Work to complete: Scan the entries and copy each line where the word "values" is present.
*** Opening Exercise materials ***
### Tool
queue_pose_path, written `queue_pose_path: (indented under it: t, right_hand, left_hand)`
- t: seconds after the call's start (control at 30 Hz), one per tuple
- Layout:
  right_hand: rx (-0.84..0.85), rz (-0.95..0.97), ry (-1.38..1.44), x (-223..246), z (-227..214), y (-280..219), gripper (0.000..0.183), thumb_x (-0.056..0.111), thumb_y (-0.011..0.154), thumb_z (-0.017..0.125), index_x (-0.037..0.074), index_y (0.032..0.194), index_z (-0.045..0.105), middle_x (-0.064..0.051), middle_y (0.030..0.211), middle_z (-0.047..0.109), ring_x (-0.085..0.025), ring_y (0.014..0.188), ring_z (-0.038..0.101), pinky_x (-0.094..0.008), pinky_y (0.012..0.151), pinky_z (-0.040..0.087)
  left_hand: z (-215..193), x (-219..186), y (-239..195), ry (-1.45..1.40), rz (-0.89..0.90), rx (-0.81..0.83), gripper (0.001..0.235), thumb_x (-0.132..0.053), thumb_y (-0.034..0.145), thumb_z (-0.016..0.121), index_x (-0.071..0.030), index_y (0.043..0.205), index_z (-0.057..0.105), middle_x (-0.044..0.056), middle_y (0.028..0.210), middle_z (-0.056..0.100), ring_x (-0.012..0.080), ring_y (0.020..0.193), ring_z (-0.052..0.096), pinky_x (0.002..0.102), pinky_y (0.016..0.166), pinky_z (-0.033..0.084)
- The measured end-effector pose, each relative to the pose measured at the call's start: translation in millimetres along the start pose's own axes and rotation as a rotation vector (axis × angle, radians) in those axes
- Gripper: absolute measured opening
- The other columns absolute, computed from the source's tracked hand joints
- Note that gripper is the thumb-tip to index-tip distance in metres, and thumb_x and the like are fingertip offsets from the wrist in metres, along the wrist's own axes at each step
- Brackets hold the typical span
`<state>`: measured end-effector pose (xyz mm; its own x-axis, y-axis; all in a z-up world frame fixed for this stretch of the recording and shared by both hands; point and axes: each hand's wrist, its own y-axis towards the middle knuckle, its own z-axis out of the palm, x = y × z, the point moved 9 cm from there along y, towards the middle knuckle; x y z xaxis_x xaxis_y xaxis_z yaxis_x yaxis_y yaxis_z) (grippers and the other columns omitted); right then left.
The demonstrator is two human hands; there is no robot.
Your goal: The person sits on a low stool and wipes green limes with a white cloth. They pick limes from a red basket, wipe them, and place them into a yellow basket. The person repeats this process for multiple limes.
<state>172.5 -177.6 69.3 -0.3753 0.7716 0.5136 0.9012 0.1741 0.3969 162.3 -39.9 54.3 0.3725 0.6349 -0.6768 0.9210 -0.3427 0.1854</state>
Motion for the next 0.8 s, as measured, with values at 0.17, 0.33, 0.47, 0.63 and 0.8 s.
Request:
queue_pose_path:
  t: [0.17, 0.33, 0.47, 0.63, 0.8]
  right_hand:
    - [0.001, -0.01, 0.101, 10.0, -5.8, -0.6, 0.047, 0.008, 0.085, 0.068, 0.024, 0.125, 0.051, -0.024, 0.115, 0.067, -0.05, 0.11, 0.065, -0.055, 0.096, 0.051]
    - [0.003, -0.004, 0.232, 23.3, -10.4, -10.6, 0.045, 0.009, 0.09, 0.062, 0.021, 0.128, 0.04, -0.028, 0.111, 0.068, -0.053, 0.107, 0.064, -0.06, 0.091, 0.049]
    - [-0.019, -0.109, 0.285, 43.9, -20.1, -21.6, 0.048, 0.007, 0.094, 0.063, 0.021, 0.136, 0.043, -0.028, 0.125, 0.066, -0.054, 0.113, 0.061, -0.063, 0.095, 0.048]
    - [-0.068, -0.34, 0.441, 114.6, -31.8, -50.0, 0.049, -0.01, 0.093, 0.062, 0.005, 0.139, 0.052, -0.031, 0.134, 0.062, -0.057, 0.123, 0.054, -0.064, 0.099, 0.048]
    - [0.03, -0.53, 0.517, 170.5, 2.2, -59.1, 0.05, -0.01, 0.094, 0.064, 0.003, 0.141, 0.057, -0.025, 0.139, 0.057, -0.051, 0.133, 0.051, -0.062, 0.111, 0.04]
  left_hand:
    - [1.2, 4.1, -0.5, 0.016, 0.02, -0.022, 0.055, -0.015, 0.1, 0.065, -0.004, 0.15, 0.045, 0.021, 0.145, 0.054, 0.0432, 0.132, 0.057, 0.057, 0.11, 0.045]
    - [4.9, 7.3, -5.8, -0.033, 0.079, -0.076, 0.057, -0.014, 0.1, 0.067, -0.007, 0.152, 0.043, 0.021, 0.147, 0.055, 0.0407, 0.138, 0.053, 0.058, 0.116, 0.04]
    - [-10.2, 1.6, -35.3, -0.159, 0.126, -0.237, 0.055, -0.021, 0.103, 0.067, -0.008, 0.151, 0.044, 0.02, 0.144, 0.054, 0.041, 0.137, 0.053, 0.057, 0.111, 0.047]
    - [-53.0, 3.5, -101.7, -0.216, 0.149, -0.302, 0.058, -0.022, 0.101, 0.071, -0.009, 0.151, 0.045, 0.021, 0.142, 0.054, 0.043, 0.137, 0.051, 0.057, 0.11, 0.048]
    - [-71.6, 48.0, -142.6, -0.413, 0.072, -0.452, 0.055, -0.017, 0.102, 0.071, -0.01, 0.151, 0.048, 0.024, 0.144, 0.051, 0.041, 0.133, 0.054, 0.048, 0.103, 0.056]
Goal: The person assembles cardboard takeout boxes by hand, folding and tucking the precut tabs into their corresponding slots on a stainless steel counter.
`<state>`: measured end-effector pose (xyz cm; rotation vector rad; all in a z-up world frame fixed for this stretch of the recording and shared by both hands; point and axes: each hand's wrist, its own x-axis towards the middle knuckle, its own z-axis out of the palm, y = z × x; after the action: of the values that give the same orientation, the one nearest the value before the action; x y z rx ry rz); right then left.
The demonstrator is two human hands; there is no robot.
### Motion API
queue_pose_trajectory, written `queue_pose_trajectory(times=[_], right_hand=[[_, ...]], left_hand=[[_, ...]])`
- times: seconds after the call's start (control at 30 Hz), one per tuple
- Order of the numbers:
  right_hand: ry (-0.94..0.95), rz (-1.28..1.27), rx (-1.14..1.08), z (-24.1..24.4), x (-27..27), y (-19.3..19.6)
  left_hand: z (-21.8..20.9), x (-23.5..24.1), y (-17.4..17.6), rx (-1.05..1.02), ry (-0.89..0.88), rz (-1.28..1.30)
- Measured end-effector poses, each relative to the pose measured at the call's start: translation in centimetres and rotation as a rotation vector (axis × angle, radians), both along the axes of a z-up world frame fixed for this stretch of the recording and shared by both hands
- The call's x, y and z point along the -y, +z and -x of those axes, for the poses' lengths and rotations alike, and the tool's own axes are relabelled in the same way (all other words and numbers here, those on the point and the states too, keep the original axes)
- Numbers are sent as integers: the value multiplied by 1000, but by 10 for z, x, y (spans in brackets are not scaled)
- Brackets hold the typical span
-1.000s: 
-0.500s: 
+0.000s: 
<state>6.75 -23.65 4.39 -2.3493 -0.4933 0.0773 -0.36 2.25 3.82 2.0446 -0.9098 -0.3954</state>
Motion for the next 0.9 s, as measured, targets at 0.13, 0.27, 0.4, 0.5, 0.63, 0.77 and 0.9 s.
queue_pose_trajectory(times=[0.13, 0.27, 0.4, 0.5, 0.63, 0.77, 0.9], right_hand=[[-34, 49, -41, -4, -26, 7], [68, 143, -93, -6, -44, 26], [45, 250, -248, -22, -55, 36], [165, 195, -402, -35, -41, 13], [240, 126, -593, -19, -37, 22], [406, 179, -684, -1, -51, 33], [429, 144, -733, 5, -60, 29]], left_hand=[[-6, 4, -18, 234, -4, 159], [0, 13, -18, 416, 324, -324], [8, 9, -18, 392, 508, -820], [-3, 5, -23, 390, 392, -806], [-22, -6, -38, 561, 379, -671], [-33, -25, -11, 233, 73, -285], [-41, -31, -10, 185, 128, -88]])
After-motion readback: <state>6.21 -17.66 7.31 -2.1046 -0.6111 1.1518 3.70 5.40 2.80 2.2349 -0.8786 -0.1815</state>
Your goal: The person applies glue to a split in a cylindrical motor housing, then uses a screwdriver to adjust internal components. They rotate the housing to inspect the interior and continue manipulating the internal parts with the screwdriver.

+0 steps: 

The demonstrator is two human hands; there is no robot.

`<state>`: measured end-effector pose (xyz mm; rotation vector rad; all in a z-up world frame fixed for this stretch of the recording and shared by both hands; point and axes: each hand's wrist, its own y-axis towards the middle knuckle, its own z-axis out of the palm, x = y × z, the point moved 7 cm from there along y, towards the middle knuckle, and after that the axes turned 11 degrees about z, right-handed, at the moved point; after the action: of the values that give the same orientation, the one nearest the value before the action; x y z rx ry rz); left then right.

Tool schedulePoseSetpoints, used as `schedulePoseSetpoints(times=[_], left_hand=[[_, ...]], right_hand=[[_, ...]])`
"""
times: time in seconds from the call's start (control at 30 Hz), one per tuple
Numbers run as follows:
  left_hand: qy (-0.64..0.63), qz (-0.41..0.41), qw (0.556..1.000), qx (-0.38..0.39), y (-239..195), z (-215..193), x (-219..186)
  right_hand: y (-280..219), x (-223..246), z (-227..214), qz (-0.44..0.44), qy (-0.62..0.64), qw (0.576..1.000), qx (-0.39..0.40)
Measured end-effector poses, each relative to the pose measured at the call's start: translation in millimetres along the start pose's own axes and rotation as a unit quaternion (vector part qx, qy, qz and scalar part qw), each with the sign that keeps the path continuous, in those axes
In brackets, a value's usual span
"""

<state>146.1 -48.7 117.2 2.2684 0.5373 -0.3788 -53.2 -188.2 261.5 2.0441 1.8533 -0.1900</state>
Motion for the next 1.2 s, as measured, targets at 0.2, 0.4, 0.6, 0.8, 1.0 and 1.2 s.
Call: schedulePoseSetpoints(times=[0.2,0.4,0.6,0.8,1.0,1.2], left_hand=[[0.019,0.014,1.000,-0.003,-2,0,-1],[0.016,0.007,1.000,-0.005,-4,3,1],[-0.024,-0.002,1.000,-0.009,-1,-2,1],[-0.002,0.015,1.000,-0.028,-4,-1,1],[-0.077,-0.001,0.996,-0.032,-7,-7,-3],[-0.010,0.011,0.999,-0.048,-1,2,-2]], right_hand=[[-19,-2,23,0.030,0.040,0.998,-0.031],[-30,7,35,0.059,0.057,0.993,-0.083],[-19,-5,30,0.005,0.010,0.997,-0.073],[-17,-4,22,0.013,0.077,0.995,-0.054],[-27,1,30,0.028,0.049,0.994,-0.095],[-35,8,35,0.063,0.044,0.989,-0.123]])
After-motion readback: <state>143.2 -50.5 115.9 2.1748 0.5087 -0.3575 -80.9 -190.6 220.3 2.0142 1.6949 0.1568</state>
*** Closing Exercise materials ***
Answer box:
Motion for the next 0.8 s, as measured, with values at 0.17, 0.33, 0.47, 0.63 and 0.8 s.
`<state>`: measured end-effector pose (xyz cm; rotation vector rad; all in a z-up world frame fixed for this stretch of the recording and shared by both hands; point and axes: each hand's wrist, its own x-axis towards the middle knuckle, its own z-axis out of the palm, y = z × x; after the action: of the values that give the same orientation, the one nearest the value before the action; x y z rx ry rz); right then left.
`<state>`: measured end-effector pose (xyz mm; rotation vector rad; all in a z-up world frame fixed for this stretch of the recording and shared by both hands; point and axes: each hand's wrist, its own y-axis towards the middle knuckle, its own z-axis out of the palm, x = y × z, the point moved 7 cm from there along y, towards the middle knuckle, and after that the axes turned 11 degrees about z, right-handed, at the moved point; after the action: of the values that give the same orientation, the one nearest the value before the action; x y z rx ry rz); left then right.

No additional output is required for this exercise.